Table 3: Strand 2 (WP 2.1) Tests Confirmed for Phase 2
These are the Strand 2 tests (defined in TVR §2.9.6, Table 3) that will be carried out in Phase 2, alongside tests specific to the test bed. Tests depend on the ability of far/near-edge components to collect statistics from the user player to evaluate QoE and QoS.
| Scenario | Use Case | Test Bed(s) | Test Title | KPI |
|---|---|---|---|---|
| B | DTE | RAI | Assess if watch time drops with degraded quality | Average Watch Time per User |
| E | DTE | RAI | Test correlation between delivery method and playback continuity | Average Session Duration |
| G | DTE | RAI | Test if completions are higher in resilient methods (less buffering) | Content Completion Rate |
| I | DTE | Arctic Space | Quantify wasted resources if streams are abandoned early | Content Completion Rate |
| J | DTE | RAI | Identify abandonment spikes after buffering events | Content Abandonment Points |
| K | DTE | RAI | Test if users drop at predictable quality loss points | Content Abandonment Points |
| M | DTE, DTH | SES, EBU, Maritime, Arctic Space | Directly test startup times distribution across methods | Start-up Delay |
| O | DTE | Maritime | Stress-test buffering under poor networks vs resilient distribution | Buffering Ratio / Rebuffering Events |
| P | DTH, DTE | SES, EBU, Maritime, RAI | Compare buffering frequency under different methods | Buffering Ratio / Rebuffering Events |
| R | DTH, DTE | SES, EBU, Arctic Space | Track frequency of resolution switches under different delivery | Buffering Ratio / Rebuffering Events |
| T | DTE | Maritime | Test retries under network drops or overloaded servers | Error Rate (Failed Attempts) |
| V | DTE | Maritime, Arctic Space | Measure load effect on failure rates under stress tests | Error Rate (Failed Attempts) |
| W | DTE | Maritime | Quantify cost of wasted connection attempts | Error Rate (Failed Attempts) |
| A.2 | DTH, DTE | SES, EBU, Maritime, RAI | Track downtime as resilience indicator | Availability (Uptime %) |
| C.1 | DTE | Arctic Space | Measure response times across different geographies | Latency by Region |
Note: A number of other Strand 2 scenarios assume large-scale deployment and are not feasible in Phase 2 — these are detailed in Appendix 1, Section A.2.

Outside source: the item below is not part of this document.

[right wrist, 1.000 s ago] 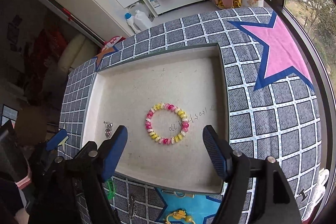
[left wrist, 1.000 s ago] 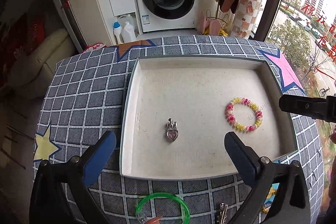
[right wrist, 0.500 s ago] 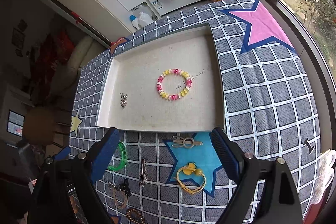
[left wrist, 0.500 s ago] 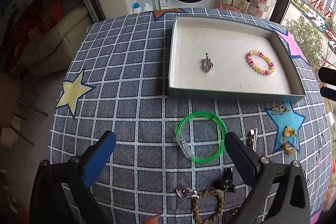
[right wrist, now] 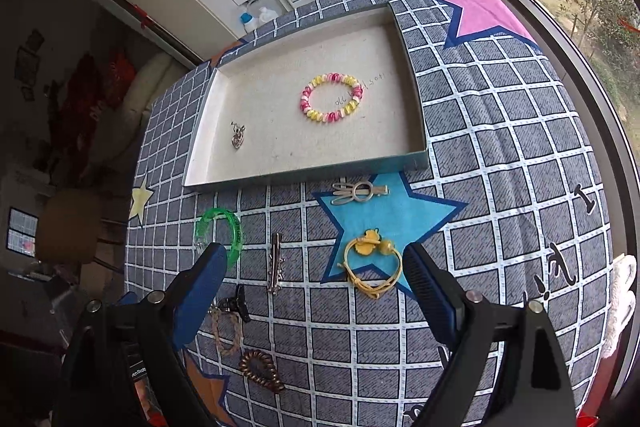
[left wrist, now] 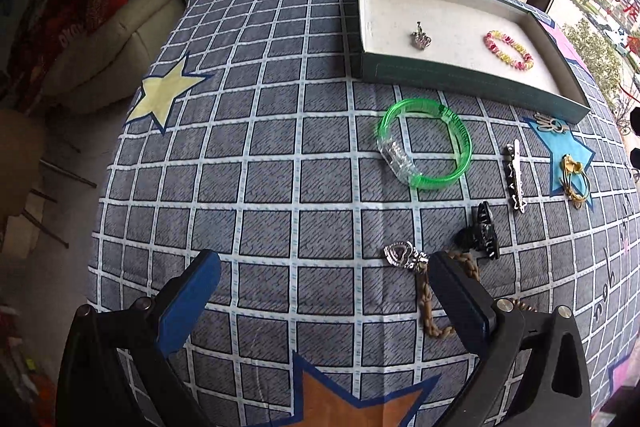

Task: Organize jewelry
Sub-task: 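Withdraw both tools from the tray back toward the remaining jewelry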

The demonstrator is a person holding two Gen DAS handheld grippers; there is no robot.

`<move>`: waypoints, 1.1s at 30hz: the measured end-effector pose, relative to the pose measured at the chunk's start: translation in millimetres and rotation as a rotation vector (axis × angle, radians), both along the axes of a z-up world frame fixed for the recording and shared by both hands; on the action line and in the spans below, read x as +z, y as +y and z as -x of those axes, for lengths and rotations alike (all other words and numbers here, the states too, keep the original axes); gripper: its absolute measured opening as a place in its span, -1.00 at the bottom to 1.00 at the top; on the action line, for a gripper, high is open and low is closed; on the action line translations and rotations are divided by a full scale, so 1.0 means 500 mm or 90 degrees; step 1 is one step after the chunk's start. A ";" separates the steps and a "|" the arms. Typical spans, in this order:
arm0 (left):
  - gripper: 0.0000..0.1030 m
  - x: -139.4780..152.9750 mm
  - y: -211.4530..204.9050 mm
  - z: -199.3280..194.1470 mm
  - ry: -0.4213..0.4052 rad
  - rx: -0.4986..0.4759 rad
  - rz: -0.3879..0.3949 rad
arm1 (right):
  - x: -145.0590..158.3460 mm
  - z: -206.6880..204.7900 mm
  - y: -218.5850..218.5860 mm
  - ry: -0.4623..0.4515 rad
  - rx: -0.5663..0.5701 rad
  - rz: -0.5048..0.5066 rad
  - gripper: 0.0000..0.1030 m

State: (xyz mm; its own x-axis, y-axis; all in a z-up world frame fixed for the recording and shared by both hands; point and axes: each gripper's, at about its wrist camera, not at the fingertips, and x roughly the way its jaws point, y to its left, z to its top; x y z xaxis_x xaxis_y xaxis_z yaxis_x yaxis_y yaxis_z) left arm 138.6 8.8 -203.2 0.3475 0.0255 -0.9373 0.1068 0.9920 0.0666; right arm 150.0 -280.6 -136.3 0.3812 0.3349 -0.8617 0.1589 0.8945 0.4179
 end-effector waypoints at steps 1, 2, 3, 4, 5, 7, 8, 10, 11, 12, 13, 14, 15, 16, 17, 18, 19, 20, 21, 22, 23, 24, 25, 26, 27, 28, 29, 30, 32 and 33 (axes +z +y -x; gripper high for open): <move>1.00 -0.007 0.003 0.002 0.007 0.000 0.003 | -0.005 0.006 0.007 0.010 0.006 0.004 0.77; 1.00 -0.013 0.005 0.004 0.013 -0.002 0.008 | -0.012 0.014 0.014 0.019 0.011 0.007 0.77; 1.00 -0.018 0.006 0.006 0.017 -0.004 0.011 | -0.018 0.023 0.020 0.028 0.015 0.007 0.77; 1.00 -0.021 0.007 0.009 0.019 -0.005 0.011 | -0.025 0.031 0.027 0.038 0.019 0.007 0.77; 1.00 -0.024 0.006 0.010 0.018 -0.007 0.008 | -0.032 0.041 0.033 0.046 0.023 0.007 0.77; 1.00 -0.032 0.005 0.014 0.018 -0.013 0.004 | -0.046 0.058 0.047 0.063 0.034 0.017 0.77; 1.00 -0.036 0.004 0.015 0.019 -0.016 -0.002 | -0.051 0.067 0.054 0.069 0.040 0.025 0.77; 1.00 -0.046 0.004 0.017 0.021 -0.024 -0.008 | -0.063 0.083 0.064 0.081 0.049 0.042 0.77; 1.00 -0.052 0.004 0.016 0.024 -0.028 -0.009 | -0.068 0.090 0.067 0.086 0.052 0.048 0.77; 1.00 -0.057 0.004 0.017 0.026 -0.032 -0.011 | -0.073 0.095 0.069 0.090 0.053 0.053 0.77; 1.00 -0.062 0.002 0.018 0.028 -0.036 -0.013 | -0.078 0.099 0.069 0.094 0.052 0.059 0.77; 1.00 -0.066 0.001 0.017 0.028 -0.040 -0.014 | -0.083 0.102 0.068 0.099 0.050 0.065 0.77; 1.00 -0.069 -0.001 0.017 0.029 -0.044 -0.014 | -0.087 0.103 0.066 0.103 0.047 0.070 0.77; 1.00 -0.071 -0.003 0.016 0.028 -0.048 -0.011 | -0.091 0.104 0.063 0.106 0.042 0.073 0.77; 1.00 -0.073 -0.005 0.015 0.027 -0.052 -0.006 | -0.095 0.104 0.059 0.109 0.037 0.074 0.77; 1.00 -0.075 -0.006 0.010 0.026 -0.055 -0.003 | -0.097 0.103 0.057 0.110 0.033 0.075 0.77; 1.00 -0.076 -0.007 0.008 0.025 -0.057 -0.002 | -0.099 0.102 0.055 0.111 0.031 0.078 0.77; 1.00 -0.078 -0.010 0.006 0.025 -0.060 0.000 | -0.101 0.100 0.054 0.111 0.028 0.082 0.77; 1.00 -0.080 -0.013 0.002 0.026 -0.061 0.000 | -0.103 0.098 0.053 0.111 0.026 0.087 0.77; 1.00 -0.082 -0.016 0.000 0.026 -0.063 0.001 | -0.106 0.095 0.051 0.111 0.023 0.093 0.77; 1.00 -0.084 -0.019 -0.003 0.025 -0.064 0.001 | -0.107 0.091 0.048 0.112 0.019 0.097 0.77; 1.00 -0.085 -0.022 -0.004 0.024 -0.066 0.001 | -0.109 0.088 0.042 0.112 0.015 0.101 0.77; 1.00 -0.087 -0.025 -0.006 0.024 -0.066 0.001 | -0.110 0.085 0.038 0.111 0.011 0.104 0.77; 1.00 -0.088 -0.026 -0.008 0.023 -0.066 0.005 | -0.112 0.081 0.033 0.111 0.008 0.110 0.77; 1.00 -0.088 -0.027 -0.011 0.022 -0.064 0.007 | -0.113 0.077 0.029 0.110 0.004 0.115 0.77; 1.00 -0.089 -0.028 -0.014 0.020 -0.062 0.009 | -0.114 0.073 0.024 0.109 0.000 0.120 0.77; 1.00 -0.088 -0.032 -0.013 0.020 -0.059 0.010 | -0.115 0.069 0.018 0.109 -0.005 0.123 0.77; 1.00 -0.088 -0.033 -0.015 0.019 -0.056 0.011 | -0.116 0.066 0.013 0.108 -0.012 0.126 0.77; 1.00 -0.088 -0.034 -0.020 0.019 -0.051 0.013 | -0.117 0.058 -0.001 0.107 -0.028 0.129 0.77; 1.00 -0.090 -0.033 -0.024 0.018 -0.050 0.014 | -0.119 0.053 -0.006 0.106 -0.035 0.132 0.77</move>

A.1 — Performable Tests (Confirmed Feasible in Phase 2)
The following scenarios are confirmed as feasible in the Phase 2 test beds and must be listed as test cases in the respective strand/WP test documents.
| Scenario | Title | KVI | KPI | Test Beds |
|---|---|---|---|---|
| B | Assess if watch time drops with degraded quality | Quality | Average Watch Time per User | DTE |
| E | Test correlation between delivery method and playback continuity | Quality | Average Session Duration | DTE |
| G | Test if completions are higher in resilient methods (less buffering) | Resilience | Content Completion Rate | DTE |
| I | Quantify wasted resources if streams are abandoned early | Cost Efficiency | Content Completion Rate | DTE |
| J | Identify abandonment spikes after buffering events | Resilience | Content Abandonment Points | DTE |
| K | Test if users drop at predictable quality loss points | Quality | Content Abandonment Points | DTE |
| M | Directly test startup times distribution across methods | Quality | Start-up Delay | DTE & DTH |
| O | Stress-test buffering under poor networks vs resilient distribution | Resilience | Buffering Ratio / Rebuffering Events | DTE |
| P | Compare buffering frequency under different methods | Quality | Buffering Ratio / Rebuffering Events | DTE |
| R | Track frequency of resolution switches under different delivery | Quality | Bitrate Stability / QoE | DTE & DTH |
| T | Test retries under network drops or overloaded servers | Resilience | Error / Failure Rate | DTE |
| V | Measure load effect on failure rates under stress tests | Scalability | Error / Failure Rate | DTE |
| W | Quantify cost of wasted connection attempts | Cost Efficiency | Error / Failure Rate | DTE |
| A.2 | Track downtime as resilience indicator | Resilience | Uptime / Availability | DTE & DTH |
| C.1 | Measure response times across different geographies | Quality | Latency by Region | DTE |
Scenario Descriptions
Scenario B — Assess if watch time drops with degraded quality
- KVI: Quality · KPI: Average Watch Time per User · Test Beds: DTE
- Input: Playback session logs with quality indicators (bitrate, resolution, buffering events); controlled quality degradation conditions (reduced bitrate, simulated packet loss, induced buffering); user engagement data under optimal and degraded conditions.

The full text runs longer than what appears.